REQUIRED WORK: Each of the lines below must be written out exactly as shown.

┏━━

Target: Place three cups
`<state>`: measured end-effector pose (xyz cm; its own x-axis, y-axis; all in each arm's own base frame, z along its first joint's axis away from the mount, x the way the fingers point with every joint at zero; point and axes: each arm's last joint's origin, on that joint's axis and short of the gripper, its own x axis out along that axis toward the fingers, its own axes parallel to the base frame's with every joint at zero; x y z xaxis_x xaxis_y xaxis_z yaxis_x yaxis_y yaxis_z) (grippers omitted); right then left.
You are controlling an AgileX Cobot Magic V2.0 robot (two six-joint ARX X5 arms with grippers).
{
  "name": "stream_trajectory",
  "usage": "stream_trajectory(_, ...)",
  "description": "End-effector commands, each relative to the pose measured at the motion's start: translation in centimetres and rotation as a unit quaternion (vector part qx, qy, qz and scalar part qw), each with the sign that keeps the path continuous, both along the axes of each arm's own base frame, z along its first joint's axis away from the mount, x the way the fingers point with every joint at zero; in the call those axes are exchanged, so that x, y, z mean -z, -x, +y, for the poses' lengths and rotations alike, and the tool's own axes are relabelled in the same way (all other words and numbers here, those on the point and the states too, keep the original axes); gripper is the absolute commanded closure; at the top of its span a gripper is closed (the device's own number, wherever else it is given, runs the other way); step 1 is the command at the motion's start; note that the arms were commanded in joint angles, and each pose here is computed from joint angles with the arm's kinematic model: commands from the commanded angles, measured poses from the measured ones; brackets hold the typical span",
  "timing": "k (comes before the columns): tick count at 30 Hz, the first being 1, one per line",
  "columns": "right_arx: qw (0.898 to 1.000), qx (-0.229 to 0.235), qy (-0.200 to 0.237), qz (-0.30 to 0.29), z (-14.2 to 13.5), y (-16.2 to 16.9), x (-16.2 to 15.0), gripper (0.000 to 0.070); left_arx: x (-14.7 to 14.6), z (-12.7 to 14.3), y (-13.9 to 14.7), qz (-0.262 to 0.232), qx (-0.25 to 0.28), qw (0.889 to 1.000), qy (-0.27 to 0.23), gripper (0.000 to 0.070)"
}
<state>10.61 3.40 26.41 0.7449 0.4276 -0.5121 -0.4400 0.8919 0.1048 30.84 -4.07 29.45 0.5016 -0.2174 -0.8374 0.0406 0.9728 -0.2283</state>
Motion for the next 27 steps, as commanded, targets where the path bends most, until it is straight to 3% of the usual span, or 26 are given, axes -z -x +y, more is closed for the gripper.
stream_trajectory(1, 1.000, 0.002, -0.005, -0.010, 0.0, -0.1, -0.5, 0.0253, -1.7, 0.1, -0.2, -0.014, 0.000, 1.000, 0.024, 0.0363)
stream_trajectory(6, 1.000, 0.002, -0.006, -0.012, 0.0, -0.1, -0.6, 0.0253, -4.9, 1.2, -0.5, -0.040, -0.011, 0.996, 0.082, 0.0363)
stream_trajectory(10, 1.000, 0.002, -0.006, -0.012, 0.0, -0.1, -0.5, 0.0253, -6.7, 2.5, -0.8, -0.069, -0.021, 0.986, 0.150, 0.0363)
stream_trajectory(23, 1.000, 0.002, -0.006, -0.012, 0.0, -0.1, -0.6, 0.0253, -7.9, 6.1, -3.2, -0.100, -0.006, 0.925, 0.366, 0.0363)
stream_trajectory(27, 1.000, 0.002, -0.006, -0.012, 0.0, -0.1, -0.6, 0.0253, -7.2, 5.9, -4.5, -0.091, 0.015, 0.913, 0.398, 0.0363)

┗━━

ANSWER SECTION:
Target: Place three cups
`<state>`: measured end-effector pose (xyz cm; its own x-axis, y-axis; all in each arm's own base frame, z along its first joint's axis away from the mount, x the way the fingers point with every joint at zero; point and axes: each arm's last joint's origin, on that joint's axis and short of the gripper, its own x axis out along that axis toward the fingers, its own axes parallel to the base frame's with every joint at zero; x y z xaxis_x xaxis_y xaxis_z yaxis_x yaxis_y yaxis_z) (grippers omitted); right then left.
You are controlling an AgileX Cobot Magic V2.0 robot (two six-joint ARX X5 arms with grippers).
{
  "name": "stream_trajectory",
  "usage": "stream_trajectory(_, ...)",
  "description": "End-effector commands, each relative to the pose measured at the motion's start: translation in centimetres and rotation as a unit quaternion (vector part qx, qy, qz and scalar part qw), each with the sign that keeps the path continuous, both along the axes of each arm's own base frame, z along its first joint's axis away from the mount, x the way the fingers point with every joint at zero; in the call those axes are exchanged, so that x, y, z mean -z, -x, +y, for the poses' lengths and rotations alike, and the tool's own axes are relabelled in the same way (all other words and numbers here, those on the point and the states too, keep the original axes); gripper is the absolute commanded closure; at the top of its span a gripper is closed (the device's own number, wherever else it is given, runs the other way); step 1 is the command at the motion's start; note that the arms were commanded in joint angles, and each pose here is computed from joint angles with the arm's kinematic model: commands from the commanded angles, measured poses from the measured ones; brackets hold the typical span",
  "timing": "k (comes before the columns): tick count at 30 Hz, the first being 1, one per line",
  "columns": "right_arx: qw (0.898 to 1.000), qx (-0.229 to 0.235), qy (-0.200 to 0.237), qz (-0.30 to 0.29), z (-14.2 to 13.5), y (-16.2 to 16.9), x (-16.2 to 15.0), gripper (0.000 to 0.070); left_arx: x (-14.7 to 14.6), z (-12.7 to 14.3), y (-13.9 to 14.7), qz (-0.262 to 0.232), qx (-0.25 to 0.28), qw (0.889 to 1.000), qy (-0.27 to 0.23), gripper (0.000 to 0.070)"
}
<state>10.61 3.40 26.41 0.7449 0.4276 -0.5121 -0.4400 0.8919 0.1048 30.84 -4.07 29.45 0.5016 -0.2174 -0.8374 0.0406 0.9728 -0.2283</state>
Motion for the next 27 steps, as commanded, targets where the path bends most, until it is straight to 3% of the usual span, or 26 are given, axes -z -x +y, more is closed for the gripper.
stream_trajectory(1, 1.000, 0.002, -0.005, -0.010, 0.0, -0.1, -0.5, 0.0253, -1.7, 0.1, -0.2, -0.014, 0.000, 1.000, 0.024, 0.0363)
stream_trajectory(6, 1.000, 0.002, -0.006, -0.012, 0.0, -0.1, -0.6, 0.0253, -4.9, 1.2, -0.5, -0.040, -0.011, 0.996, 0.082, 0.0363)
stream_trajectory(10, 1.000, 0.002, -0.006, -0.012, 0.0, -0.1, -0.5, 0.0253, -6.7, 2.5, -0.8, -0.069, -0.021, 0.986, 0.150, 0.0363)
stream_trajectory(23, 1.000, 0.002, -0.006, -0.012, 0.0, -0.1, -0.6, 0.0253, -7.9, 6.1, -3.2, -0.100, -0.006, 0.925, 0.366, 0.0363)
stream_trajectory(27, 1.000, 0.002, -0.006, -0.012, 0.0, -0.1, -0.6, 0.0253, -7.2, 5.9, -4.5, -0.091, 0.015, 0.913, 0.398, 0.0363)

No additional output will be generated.